- [Work to be completed]:
Line by line, repeat all the material exactly as it appears.

────────────────────

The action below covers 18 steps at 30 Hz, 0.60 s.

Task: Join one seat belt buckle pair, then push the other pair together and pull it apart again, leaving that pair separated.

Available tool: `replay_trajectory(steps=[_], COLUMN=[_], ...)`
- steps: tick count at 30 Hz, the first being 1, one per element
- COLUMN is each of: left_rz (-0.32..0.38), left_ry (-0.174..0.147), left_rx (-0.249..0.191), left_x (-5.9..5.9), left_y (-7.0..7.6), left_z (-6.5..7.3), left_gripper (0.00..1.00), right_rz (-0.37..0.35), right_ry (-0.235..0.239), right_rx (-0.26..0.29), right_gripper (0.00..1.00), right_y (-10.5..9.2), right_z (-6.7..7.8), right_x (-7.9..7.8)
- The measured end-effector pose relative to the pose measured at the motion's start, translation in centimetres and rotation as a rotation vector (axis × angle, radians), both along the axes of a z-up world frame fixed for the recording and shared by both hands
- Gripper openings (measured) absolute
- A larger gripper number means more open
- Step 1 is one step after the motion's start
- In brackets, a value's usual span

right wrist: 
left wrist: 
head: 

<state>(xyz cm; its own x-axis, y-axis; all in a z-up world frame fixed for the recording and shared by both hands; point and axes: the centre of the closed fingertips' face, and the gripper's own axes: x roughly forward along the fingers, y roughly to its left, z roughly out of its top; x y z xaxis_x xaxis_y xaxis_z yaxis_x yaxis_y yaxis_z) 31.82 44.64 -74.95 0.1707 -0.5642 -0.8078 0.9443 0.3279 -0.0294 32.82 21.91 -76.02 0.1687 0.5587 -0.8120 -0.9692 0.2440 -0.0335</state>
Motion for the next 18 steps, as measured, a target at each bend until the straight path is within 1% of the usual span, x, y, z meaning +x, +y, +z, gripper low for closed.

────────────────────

- [Answer to this task]:
The action below covers 18 steps at 30 Hz, 0.60 s.

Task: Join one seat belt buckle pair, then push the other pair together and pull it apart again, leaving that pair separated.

Available tool: `replay_trajectory(steps=[_], COLUMN=[_], ...)`
- steps: tick count at 30 Hz, the first being 1, one per element
- COLUMN is each of: left_rz (-0.32..0.38), left_ry (-0.174..0.147), left_rx (-0.249..0.191), left_x (-5.9..5.9), left_y (-7.0..7.6), left_z (-6.5..7.3), left_gripper (0.00..1.00), right_rz (-0.37..0.35), right_ry (-0.235..0.239), right_rx (-0.26..0.29), right_gripper (0.00..1.00), right_y (-10.5..9.2), right_z (-6.7..7.8), right_x (-7.9..7.8)
- The measured end-effector pose relative to the pose measured at the motion's start, translation in centimetres and rotation as a rotation vector (axis × angle, radians), both along the axes of a z-up world frame fixed for the recording and shared by both hands
- Gripper openings (measured) absolute
- A larger gripper number means more open
- Step 1 is one step after the motion's start
- In brackets, a value's usual span

right wrist: 
left wrist: 
head: 

<state>(xyz cm; its own x-axis, y-axis; all in a z-up world frame fixed for the recording and shared by both hands; point and axes: the centre of the closed fingertips' face, and the gripper's own axes: x roughly forward along the fingers, y roughly to its left, z roughly out of its top; x y z xaxis_x xaxis_y xaxis_z yaxis_x yaxis_y yaxis_z) 31.82 44.64 -74.95 0.1707 -0.5642 -0.8078 0.9443 0.3279 -0.0294 32.82 21.91 -76.02 0.1687 0.5587 -0.8120 -0.9692 0.2440 -0.0335</state>
Motion for the next 18 steps, as measured, a target at each bend until the straight path is within 1% of the usual span, x, y, z meaning +x, +y, +z, gripper low for closed.

Now the output is complete.